Problem description: Say how many lines of the entries below include "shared", giving nothing but that number.

Supplied entries START

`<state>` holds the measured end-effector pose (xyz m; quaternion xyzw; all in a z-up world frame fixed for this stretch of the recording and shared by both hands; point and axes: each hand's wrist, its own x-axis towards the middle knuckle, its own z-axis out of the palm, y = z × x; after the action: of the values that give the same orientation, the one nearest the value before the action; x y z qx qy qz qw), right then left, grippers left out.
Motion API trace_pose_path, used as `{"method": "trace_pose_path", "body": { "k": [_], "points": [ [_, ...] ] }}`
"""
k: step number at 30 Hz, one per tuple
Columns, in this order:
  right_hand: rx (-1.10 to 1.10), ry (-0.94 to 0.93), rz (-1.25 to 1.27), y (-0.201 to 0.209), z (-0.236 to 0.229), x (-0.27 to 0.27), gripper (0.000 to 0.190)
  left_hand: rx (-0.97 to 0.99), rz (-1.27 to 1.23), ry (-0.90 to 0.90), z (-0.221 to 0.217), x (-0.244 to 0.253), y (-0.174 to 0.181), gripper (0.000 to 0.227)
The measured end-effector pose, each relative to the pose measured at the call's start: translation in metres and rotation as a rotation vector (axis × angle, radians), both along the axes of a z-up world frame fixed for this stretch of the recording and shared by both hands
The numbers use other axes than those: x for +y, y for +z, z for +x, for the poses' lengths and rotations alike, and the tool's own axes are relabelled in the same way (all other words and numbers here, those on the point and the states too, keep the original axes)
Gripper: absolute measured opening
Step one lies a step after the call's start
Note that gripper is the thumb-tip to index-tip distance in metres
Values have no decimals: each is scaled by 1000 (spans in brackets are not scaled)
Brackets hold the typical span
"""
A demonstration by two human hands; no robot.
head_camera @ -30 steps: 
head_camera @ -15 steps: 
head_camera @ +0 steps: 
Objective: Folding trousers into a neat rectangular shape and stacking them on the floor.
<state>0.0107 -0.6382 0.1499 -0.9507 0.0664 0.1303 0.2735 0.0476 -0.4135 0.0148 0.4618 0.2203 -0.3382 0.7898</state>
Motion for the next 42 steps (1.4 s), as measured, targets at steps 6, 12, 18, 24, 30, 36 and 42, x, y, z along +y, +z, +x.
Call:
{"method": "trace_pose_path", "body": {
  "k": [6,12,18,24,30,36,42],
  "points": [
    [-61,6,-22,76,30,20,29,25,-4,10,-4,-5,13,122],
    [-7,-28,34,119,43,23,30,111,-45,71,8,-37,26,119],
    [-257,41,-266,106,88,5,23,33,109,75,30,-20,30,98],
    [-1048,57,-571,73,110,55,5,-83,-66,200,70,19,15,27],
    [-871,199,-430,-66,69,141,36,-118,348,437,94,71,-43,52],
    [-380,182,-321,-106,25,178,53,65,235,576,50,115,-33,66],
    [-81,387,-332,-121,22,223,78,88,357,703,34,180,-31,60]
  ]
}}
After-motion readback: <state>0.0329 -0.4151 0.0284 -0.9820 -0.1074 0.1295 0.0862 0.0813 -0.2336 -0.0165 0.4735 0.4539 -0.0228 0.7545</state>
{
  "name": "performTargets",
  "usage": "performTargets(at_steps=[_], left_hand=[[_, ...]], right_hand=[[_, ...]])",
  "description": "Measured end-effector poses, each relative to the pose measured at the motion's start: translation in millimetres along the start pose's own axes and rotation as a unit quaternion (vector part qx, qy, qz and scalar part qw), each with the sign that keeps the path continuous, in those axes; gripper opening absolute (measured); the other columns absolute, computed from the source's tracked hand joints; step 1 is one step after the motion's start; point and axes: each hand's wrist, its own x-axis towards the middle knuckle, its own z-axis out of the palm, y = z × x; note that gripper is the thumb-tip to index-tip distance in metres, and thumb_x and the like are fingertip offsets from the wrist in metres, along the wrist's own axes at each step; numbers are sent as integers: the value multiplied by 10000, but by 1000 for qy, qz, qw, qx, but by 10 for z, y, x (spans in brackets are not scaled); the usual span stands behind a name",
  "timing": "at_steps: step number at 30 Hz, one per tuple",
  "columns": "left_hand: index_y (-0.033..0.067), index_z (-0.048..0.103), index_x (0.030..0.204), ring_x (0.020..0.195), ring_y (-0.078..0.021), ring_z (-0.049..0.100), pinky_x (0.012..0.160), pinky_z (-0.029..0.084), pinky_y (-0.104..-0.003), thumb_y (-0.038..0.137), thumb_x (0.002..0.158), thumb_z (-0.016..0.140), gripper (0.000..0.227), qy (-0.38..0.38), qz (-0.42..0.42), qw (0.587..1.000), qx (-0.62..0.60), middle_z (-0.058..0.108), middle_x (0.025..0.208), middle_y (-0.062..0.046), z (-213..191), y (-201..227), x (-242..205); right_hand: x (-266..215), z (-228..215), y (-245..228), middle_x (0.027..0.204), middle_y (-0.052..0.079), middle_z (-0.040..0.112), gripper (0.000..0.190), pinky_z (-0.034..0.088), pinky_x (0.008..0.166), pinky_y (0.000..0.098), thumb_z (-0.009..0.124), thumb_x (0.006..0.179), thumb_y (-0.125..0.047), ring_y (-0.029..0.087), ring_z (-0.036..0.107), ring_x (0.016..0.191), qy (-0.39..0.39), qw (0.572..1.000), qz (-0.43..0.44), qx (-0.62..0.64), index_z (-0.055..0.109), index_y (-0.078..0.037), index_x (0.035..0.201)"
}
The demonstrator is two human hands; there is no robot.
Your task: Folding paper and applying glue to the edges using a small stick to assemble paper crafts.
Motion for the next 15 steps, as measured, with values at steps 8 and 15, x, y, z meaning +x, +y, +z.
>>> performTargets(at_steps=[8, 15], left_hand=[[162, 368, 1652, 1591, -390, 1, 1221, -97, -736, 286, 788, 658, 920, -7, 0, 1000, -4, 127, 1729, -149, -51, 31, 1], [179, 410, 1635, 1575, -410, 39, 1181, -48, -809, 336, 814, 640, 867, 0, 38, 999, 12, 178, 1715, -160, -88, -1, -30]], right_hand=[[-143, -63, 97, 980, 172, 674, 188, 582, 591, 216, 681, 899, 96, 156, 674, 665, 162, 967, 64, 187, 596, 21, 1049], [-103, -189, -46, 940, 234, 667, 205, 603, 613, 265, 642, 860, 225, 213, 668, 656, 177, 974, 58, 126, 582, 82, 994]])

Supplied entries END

Result of the exercise: 2